I began buying all the metalwork needed to replace the rotten stuff. When the belly pans were off it spooked. Belly pans cover the underneath and protect the framework from the stuff that comes off road and field and sand. It’s the sheets below with the ** shapes. But….it also hides extent to the damage of the metal that keeps you up in the air. As seen below.

 

What worries you is that you’ve been driving around like this for quite some time. An MOT doesn’t stretch as far as taking belly pans off.

The whole bus is shot blasted to show up rotten and damaged metalwork. It turns the bus literally into a metal lace doily. Then more and more new metal parts have to be bought.

 

I began to look on eBay for bargains and original stuff that would help get the bus back into shape. Paul, the guru doing the nitty gritty work, advised me what to ignore and what suited. I bought a whole front section from over on the east coast of England. Cost £50 in an eBay auction and £90 to get it across country to West Wales. Bargain. Think it was off a 1968 earlybay bus. The metalwork in this was of German quality. None of your modern pulp that can exist. Needed cutting up by Paul, which proved difficult. But a single front modern arch can cost £450. And when I say an arch, I mean a simple flat arch. Not the wheel housing well included. There was probably about £1800 worth of metal in that £50 buy.

7874FFAF-E0B9-4C95-9A25-C67B0037B076My best buys have been off eBay. Little treasures born from months of studying what I wanted as a finished project. Paul was an inspiration of guidance and insight. Don’t think I bought one item that hasn’t been useful in all of this project.

 

Pop top, hub caps, oil bath filter, front cab, exhaust, jalousie/Louvre window and tons more went alongside new considerations too. Not a month went buy with outlay of hundreds or thousands of pounds. Brakes, engine, panels, etc. Just kept coming at me and Paul. Those dreaded emails or one to one conversations from/with Paul. “Looks like you’ll need……… This or these are solid gone man. Solid gone !!”

 

Paul had other projects on the go too. So, my bus took a back burner on many occasions. Sometimes months of no advance. Photos came by email in bits and bobs. There’d be a few days of excitement and spirits raised and then….blang! Back to planet Earth. Still a long way to go.
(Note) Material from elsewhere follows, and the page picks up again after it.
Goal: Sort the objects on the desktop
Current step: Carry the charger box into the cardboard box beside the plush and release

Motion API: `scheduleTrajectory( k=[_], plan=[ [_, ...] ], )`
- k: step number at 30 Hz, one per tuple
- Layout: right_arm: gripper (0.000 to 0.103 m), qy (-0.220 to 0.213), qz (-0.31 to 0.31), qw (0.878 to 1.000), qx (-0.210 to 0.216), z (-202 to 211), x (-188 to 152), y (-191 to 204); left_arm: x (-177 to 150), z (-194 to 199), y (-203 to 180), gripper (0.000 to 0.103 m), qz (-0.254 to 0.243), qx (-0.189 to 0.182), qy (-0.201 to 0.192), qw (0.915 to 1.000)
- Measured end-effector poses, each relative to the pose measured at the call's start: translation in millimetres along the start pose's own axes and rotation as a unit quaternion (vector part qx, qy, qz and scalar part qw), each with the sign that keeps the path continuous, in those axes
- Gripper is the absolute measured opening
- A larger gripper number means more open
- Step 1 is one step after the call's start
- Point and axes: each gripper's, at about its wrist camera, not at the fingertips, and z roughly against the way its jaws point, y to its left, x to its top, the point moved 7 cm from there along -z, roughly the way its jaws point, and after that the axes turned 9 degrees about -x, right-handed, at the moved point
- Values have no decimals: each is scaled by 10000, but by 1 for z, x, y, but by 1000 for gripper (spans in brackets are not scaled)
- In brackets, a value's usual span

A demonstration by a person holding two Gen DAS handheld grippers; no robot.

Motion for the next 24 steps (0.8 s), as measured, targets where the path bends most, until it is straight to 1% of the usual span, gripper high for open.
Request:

What I realise now, is that emotionally, this project has taken its toll. The reason being, I’ve worked out, is that memories exist in the old green bread box on wheels that is known as Billy Bud. A haven of past tranquility. I’ve really badly missed this form of escape, both for myself and others. My Dad, when we talk on the phone, chats about how it will be a Godsend to have the bus back. “Get out and enjoy it again!” he says. I want to take him up to a spot locally to him near Coventry that we visited often when my Mum was alive. They had a Volkswagen T25 Camper of their own. He sold it a few years after Mum died. Too many memories to want to drive it. I think he drove it less than 5 times over 3 or 4 years. Concerning visiting that local beauty spot? “That’d be great”, he says and really meaning every word. More than great I believe. It’ll help a little in contributing to tearing down the walls of the mundane existence and treadmill lifelessness of his and my current experiences.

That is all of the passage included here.